▶ _Problem to work on_
The data below holds the lines to copy: everything from the line containing "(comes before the" to the line containing "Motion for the", both ends included, set down exactly.

▶ _Source material_
Segment Open

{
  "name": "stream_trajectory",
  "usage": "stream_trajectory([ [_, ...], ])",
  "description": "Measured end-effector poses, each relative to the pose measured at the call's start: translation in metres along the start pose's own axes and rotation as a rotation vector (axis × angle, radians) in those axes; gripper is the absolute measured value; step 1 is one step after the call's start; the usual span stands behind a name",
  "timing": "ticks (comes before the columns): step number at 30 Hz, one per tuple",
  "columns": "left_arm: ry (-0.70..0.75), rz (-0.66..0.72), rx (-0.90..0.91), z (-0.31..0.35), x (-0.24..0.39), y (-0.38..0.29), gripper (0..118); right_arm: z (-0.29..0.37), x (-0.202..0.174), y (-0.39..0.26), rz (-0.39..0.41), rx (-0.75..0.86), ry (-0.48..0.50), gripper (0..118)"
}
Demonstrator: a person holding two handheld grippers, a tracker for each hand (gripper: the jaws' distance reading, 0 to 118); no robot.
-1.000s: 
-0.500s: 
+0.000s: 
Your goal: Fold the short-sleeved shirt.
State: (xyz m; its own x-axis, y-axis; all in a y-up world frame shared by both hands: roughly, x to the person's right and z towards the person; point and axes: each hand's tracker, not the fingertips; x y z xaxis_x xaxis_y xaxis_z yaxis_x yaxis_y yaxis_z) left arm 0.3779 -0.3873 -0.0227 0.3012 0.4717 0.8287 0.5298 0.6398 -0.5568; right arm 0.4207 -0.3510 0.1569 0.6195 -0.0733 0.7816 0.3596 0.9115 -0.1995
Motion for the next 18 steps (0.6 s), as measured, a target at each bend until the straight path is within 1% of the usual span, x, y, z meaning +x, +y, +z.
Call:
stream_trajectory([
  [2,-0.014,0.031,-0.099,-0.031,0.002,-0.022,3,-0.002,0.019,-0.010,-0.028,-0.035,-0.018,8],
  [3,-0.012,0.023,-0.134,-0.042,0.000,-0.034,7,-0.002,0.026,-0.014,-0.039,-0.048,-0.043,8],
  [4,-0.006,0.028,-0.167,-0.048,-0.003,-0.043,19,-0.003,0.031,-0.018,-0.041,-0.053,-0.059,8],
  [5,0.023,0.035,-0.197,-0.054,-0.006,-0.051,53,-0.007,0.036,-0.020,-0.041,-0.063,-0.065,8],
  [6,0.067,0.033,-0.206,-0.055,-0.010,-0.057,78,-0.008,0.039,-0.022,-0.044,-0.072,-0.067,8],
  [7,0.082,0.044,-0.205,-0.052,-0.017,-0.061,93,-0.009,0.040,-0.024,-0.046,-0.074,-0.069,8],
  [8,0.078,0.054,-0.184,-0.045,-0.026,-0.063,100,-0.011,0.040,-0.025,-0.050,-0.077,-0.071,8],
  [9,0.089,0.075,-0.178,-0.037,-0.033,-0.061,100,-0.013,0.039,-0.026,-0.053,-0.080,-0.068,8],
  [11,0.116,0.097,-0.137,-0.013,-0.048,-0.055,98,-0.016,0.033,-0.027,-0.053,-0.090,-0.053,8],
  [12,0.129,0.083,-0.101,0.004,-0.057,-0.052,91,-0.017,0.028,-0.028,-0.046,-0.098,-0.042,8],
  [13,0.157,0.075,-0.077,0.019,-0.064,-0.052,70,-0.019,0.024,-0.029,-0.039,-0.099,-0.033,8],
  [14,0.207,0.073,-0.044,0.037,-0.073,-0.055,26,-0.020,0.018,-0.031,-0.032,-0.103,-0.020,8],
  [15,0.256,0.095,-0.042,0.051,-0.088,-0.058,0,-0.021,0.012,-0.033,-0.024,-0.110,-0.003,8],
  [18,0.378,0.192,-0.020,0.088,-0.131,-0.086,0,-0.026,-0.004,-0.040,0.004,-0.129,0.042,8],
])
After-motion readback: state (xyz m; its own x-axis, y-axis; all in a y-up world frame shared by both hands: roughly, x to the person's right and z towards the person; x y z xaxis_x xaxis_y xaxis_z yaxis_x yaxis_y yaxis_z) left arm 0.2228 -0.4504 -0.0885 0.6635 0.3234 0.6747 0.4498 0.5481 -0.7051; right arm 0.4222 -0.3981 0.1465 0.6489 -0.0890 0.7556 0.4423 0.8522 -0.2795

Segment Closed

▶ _Written solution_
  "timing": "ticks (comes before the columns): step number at 30 Hz, one per tuple",
  "columns": "left_arm: ry (-0.70..0.75), rz (-0.66..0.72), rx (-0.90..0.91), z (-0.31..0.35), x (-0.24..0.39), y (-0.38..0.29), gripper (0..118); right_arm: z (-0.29..0.37), x (-0.202..0.174), y (-0.39..0.26), rz (-0.39..0.41), rx (-0.75..0.86), ry (-0.48..0.50), gripper (0..118)"
}
Demonstrator: a person holding two handheld grippers, a tracker for each hand (gripper: the jaws' distance reading, 0 to 118); no robot.
-1.000s: 
-0.500s: 
+0.000s: 
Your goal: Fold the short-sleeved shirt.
State: (xyz m; its own x-axis, y-axis; all in a y-up world frame shared by both hands: roughly, x to the person's right and z towards the person; point and axes: each hand's tracker, not the fingertips; x y z xaxis_x xaxis_y xaxis_z yaxis_x yaxis_y yaxis_z) left arm 0.3779 -0.3873 -0.0227 0.3012 0.4717 0.8287 0.5298 0.6398 -0.5568; right arm 0.4207 -0.3510 0.1569 0.6195 -0.0733 0.7816 0.3596 0.9115 -0.1995
Motion for the next 18 steps (0.6 s), as measured, a target at each bend until the straight path is within 1% of the usual span, x, y, z meaning +x, +y, +z.

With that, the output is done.